Wednesday, March 28, 2007
Moodle no-brainer #1: Surveys
I like Moodle. A lot. I'm happy as can be that we're moving away from WebCT and onto a platform that costs over $100K less a year (even after taking staff and development costs into account). But one of the (few, all things considered) problems with open source is that necessary features, if they're not necessary to the folks doing the development, don't get implemented in a timely manner. Without any commercial incentive to bring out those features, there's a lag, exacerbated by the "well, you can build it yourself or use a third-party block" excuse as a way out. The latter's great every once in a while, but given the need for code validation* and integration with other services, it's not always viable. Nor does it excuse an incomplete core product (would you bother with Firefox if tabbed browsing or bookmarks were third-party plug-ins?).
In the E-Learning 2.0 world, that's extra frustrating. The "2.0" doesn't just refer to the Web 2.0 concept; it refers to the fact that most institutions have already had at least one major LMS (Learning Management System) or CMS (Course Management System) in place, and that there are certain expectations as a result.
The first one that's frustrating for me is the "Survey" tool. In WebCT, Blackboard, or just about any system out there (even the e-learning add-ons for FirstClass), you can create an anonymous (but authenticated and restricted to members of a course) survey using the same question modules available for testing. Some of the programs (Blackboard) even offer some options (like Likert scales) that are essential to good survey-building.
Moodle 1.7 offers four fixed, pre-built surveys. Unless you need one of their specific sets of questions, you're basically hosed. What's striking about this is that this runs counter to everything Moodle stands for; instead of putting the power and flexibility in the hands of the end-user, this restricts the users to pre-built question sets. I'd expect that from a corporation, but not from a program built from the bottom-up like Moodle.
And yes, I know that future versions of Moodle will fix this. But none of us can really tell faculty to put off teaching for another year, or students to put off taking classes (tempting though that might be). And we should all know by now how silly it is to fall back on the old "future release" excuse. Who hasn't seen a feature slide time and again, or come out barely functional (see anything Microsoft's ever done)? If it's not in the current release, it's not there.
Of course, a second option is to use the testing module, which works fine as long as you don't need anonymous answers (or some functionality like good scales). What's frustrating is that it's clear that the quiz module could easily power the survey functionality (as it does in Blackboard), but that this simply wasn't a developmental priority. If we had tons of resources, it would be great to fix it ourselves.

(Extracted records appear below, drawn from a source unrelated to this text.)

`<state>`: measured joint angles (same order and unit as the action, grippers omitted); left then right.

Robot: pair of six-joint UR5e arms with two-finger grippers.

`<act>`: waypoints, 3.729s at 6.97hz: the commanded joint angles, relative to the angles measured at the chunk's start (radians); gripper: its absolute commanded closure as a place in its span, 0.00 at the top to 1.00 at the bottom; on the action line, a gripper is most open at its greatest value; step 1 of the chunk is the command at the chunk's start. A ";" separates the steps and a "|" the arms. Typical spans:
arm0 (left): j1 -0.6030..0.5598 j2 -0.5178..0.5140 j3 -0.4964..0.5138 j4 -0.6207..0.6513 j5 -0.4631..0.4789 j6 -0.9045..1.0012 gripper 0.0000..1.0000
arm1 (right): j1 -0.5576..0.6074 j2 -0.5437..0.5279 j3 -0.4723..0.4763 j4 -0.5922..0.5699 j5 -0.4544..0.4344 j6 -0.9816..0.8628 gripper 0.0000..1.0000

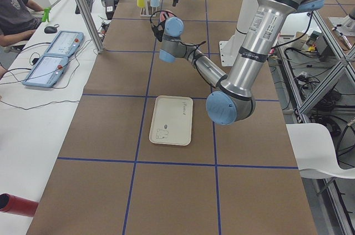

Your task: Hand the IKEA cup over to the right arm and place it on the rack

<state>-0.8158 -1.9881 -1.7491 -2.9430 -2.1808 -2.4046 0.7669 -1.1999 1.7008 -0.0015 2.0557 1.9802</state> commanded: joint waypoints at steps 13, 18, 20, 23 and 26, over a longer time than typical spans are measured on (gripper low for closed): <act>0.092 -0.078 -0.003 -0.307 0.102 -0.544 0.00 | -0.110 0.201 -0.066 0.284 -0.146 0.103 0.96; 0.110 -0.078 -0.010 -0.329 0.122 -0.562 0.00 | -0.121 0.201 -0.067 0.294 -0.160 0.104 0.96; 0.115 -0.078 -0.012 -0.329 0.122 -0.564 0.00 | -0.123 0.201 -0.067 0.296 -0.166 0.104 0.96; 0.115 -0.078 -0.012 -0.329 0.134 -0.562 0.00 | -0.135 0.192 -0.066 0.325 -0.169 0.104 0.93; 0.116 -0.078 -0.012 -0.330 0.134 -0.562 0.00 | -0.136 0.189 -0.066 0.327 -0.169 0.104 0.74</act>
<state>-0.6998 -2.0663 -1.7610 -3.2724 -2.0465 -2.9667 0.6309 -1.0102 1.6352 0.3239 1.8869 2.0847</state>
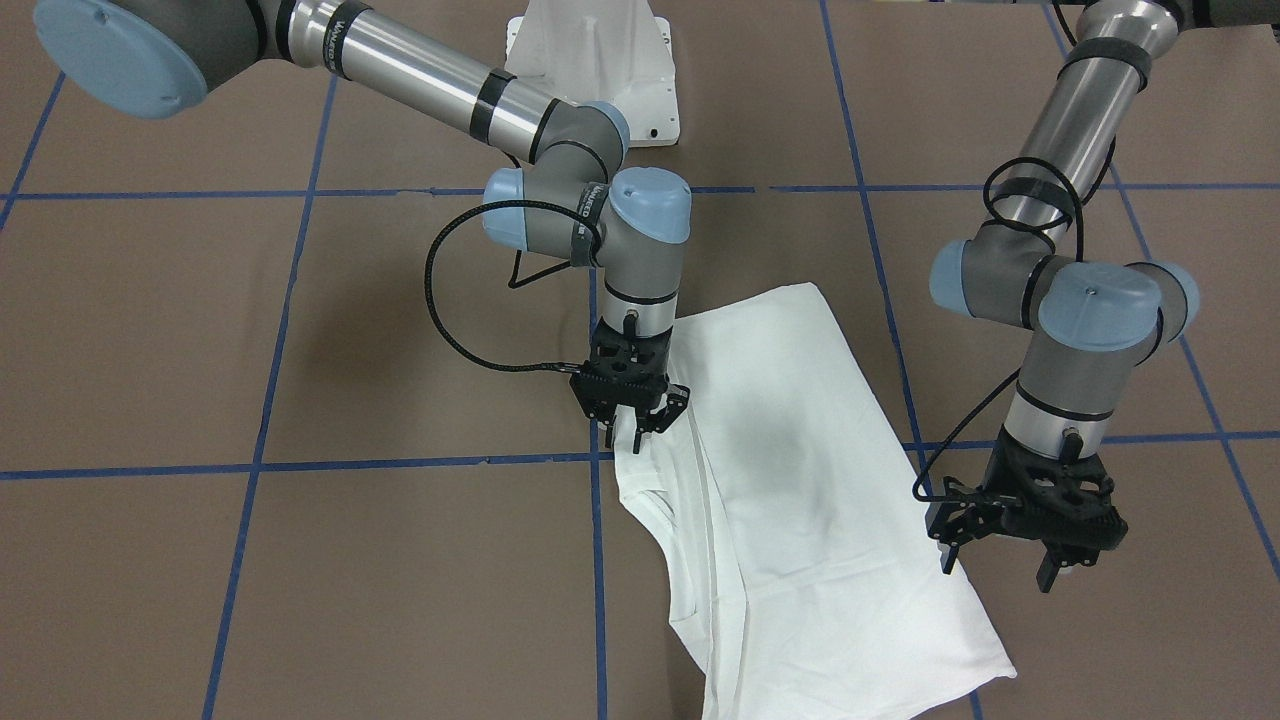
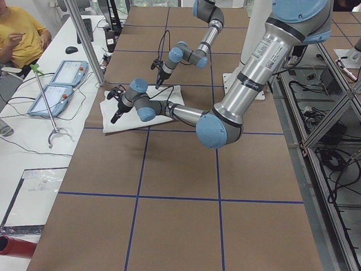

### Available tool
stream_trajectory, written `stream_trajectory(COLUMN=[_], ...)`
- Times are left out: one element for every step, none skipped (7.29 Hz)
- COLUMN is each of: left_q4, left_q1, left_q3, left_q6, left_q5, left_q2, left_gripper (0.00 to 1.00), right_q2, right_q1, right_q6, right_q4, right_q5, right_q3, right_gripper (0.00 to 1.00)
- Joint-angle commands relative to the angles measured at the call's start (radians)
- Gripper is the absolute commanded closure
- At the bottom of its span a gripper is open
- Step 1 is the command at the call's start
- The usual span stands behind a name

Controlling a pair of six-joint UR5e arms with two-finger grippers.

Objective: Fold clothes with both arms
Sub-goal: 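Reach the right gripper to the shirt side edge nearest it and grasp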

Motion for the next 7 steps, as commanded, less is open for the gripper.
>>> stream_trajectory(left_q4=[0.0,0.0,0.0,0.0,0.0,0.0,0.0], left_q1=[0.0,0.0,0.0,0.0,0.0,0.0,0.0], left_q3=[0.0,0.0,0.0,0.0,0.0,0.0,0.0], left_q6=[0.0,0.0,0.0,0.0,0.0,0.0,0.0], left_q5=[0.0,0.0,0.0,0.0,0.0,0.0,0.0], left_q2=[0.0,0.0,0.0,0.0,0.0,0.0,0.0], left_gripper=[0.0,0.0,0.0,0.0,0.0,0.0,0.0], right_q2=[-0.002,-0.003,-0.005,-0.005,-0.005,-0.003,-0.003], right_q1=[-0.001,-0.001,-0.001,-0.002,-0.005,-0.005,-0.005], right_q6=[-0.001,-0.015,-0.034,-0.034,-0.034,-0.034,-0.035], right_q4=[-0.001,-0.001,-0.001,-0.001,-0.001,-0.001,-0.003], right_q5=[-0.001,-0.002,-0.005,-0.005,-0.011,-0.013,-0.013], right_q3=[0.0,-0.002,-0.002,-0.003,-0.008,-0.008,-0.008], right_gripper=[0.63,0.63,0.63,0.63,0.65,1.0,1.0])
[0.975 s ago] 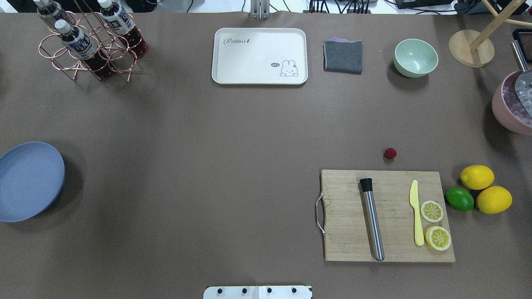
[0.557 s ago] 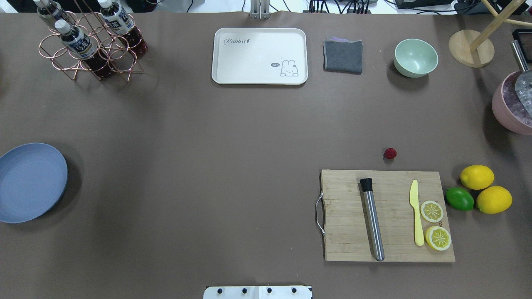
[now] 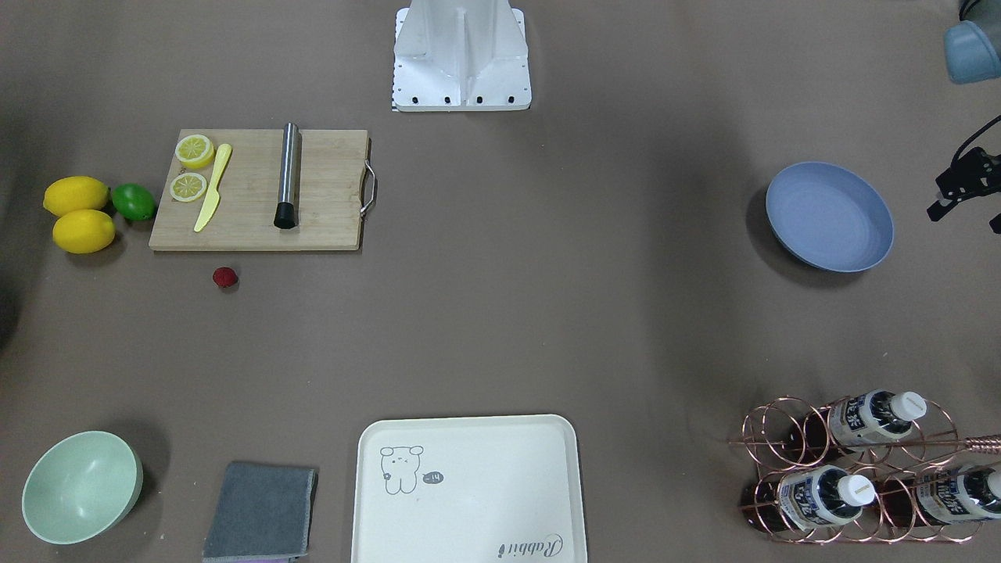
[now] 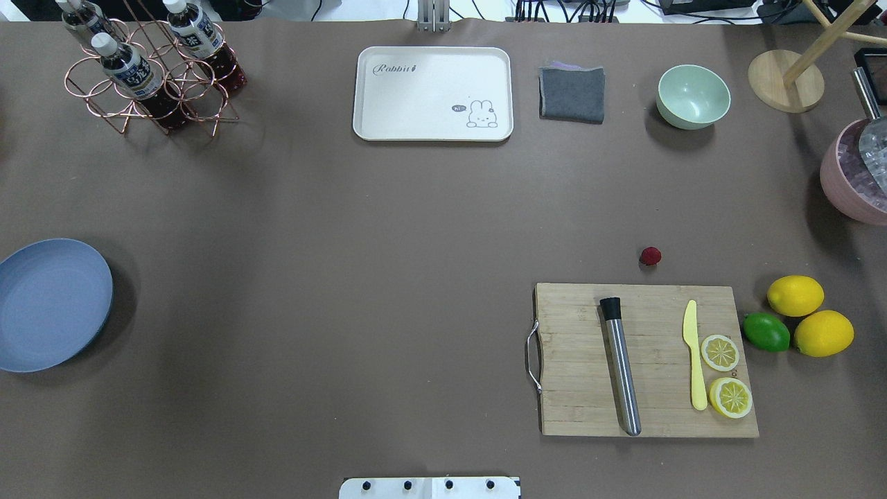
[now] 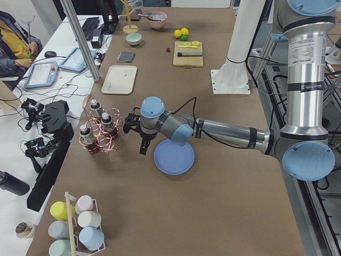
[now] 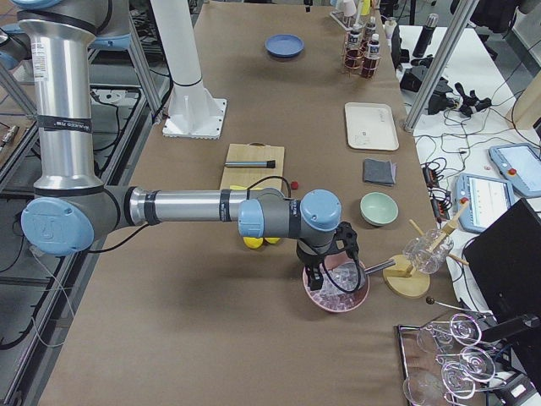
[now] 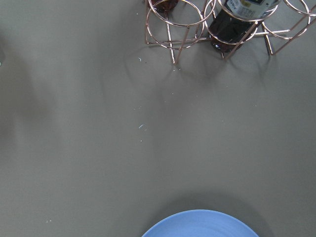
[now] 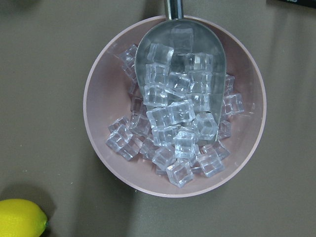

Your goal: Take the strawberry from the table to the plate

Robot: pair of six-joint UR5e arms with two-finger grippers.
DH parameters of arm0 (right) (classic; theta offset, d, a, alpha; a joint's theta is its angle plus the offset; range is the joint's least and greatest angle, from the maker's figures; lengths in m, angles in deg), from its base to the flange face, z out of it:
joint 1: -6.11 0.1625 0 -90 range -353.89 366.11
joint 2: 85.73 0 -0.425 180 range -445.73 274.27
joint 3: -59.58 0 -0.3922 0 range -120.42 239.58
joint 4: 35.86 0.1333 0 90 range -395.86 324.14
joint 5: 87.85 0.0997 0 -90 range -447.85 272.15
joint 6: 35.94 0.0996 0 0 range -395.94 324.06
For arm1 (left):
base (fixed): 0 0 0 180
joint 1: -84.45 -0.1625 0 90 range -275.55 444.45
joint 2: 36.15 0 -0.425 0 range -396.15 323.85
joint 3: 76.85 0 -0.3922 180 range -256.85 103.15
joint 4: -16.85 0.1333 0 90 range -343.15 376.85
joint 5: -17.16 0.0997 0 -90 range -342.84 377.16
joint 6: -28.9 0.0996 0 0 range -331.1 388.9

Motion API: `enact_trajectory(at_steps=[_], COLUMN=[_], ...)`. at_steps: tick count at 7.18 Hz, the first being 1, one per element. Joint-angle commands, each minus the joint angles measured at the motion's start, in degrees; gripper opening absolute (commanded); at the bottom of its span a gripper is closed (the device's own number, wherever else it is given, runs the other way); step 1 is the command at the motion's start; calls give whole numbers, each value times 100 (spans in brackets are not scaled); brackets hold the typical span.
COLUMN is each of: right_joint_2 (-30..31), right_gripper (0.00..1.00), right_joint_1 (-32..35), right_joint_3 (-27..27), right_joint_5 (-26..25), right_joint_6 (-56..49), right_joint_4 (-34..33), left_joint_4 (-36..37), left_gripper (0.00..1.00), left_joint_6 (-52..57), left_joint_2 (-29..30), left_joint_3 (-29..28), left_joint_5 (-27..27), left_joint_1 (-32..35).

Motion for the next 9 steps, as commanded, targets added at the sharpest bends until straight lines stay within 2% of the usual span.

Alas, out here in the real world, that's not always an option, and this is one of those features whose inclusion really should have been a no-brainer back at the 1.0 stage.
*Me, I'm not comfortable tossing any untested bit of code onto an enterprise service with FERPA and copyright concerns, thank you very much.
Monday, March 26, 2007
Apologies for the long hiatus. I took the blog offline for awhile as I went through the job search process, followed by the moving process and the settling-in process. In other words, life interfered with blogging (which is far, far better than having blogging interfere with life).
I'm attempting to revive this blog, and finding that the e-learning blog community has grown tremendously over the last year. There are a lot more folks with interesting thoughts on the subject, and a lot more really nifty technologies (some of which are even useful).
My focus, as always, will be on cool uses of technology in education, but I'll also be spending some serious time looking at Moodle, as we're in the process of a rather fast transition from WebCT to the open-source alternative.